**WHAT TO WORK ON:**
Copy out the data in full, keeping each line exactly as it reads.
Top of COLLECTED MATERIAL
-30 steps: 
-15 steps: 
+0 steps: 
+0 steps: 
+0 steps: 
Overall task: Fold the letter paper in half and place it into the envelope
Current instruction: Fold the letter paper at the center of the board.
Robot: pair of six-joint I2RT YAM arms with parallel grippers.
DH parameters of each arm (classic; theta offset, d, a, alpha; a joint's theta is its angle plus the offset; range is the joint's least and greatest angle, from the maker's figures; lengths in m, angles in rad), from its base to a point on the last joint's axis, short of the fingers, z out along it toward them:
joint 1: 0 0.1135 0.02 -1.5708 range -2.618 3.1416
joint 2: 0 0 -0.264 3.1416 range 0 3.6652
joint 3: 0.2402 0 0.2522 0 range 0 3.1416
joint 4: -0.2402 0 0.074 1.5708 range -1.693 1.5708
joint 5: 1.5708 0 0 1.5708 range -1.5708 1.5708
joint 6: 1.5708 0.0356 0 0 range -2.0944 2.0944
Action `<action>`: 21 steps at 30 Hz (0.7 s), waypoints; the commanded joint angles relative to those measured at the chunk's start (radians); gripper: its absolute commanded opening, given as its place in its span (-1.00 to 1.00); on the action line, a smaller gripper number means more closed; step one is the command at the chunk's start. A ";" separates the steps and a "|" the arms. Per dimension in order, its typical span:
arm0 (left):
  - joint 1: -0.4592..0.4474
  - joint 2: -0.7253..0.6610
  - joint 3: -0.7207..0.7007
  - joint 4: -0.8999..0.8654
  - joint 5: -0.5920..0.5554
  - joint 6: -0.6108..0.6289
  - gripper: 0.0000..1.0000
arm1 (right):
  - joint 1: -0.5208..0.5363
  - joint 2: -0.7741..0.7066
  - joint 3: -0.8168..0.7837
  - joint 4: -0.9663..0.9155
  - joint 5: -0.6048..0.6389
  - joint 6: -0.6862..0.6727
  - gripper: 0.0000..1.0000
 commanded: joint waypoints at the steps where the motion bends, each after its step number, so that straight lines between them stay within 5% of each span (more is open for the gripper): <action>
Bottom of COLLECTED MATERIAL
**RESULT OF THIS TASK:**
-30 steps: 
-15 steps: 
+0 steps: 
+0 steps: 
+0 steps: 
Overall task: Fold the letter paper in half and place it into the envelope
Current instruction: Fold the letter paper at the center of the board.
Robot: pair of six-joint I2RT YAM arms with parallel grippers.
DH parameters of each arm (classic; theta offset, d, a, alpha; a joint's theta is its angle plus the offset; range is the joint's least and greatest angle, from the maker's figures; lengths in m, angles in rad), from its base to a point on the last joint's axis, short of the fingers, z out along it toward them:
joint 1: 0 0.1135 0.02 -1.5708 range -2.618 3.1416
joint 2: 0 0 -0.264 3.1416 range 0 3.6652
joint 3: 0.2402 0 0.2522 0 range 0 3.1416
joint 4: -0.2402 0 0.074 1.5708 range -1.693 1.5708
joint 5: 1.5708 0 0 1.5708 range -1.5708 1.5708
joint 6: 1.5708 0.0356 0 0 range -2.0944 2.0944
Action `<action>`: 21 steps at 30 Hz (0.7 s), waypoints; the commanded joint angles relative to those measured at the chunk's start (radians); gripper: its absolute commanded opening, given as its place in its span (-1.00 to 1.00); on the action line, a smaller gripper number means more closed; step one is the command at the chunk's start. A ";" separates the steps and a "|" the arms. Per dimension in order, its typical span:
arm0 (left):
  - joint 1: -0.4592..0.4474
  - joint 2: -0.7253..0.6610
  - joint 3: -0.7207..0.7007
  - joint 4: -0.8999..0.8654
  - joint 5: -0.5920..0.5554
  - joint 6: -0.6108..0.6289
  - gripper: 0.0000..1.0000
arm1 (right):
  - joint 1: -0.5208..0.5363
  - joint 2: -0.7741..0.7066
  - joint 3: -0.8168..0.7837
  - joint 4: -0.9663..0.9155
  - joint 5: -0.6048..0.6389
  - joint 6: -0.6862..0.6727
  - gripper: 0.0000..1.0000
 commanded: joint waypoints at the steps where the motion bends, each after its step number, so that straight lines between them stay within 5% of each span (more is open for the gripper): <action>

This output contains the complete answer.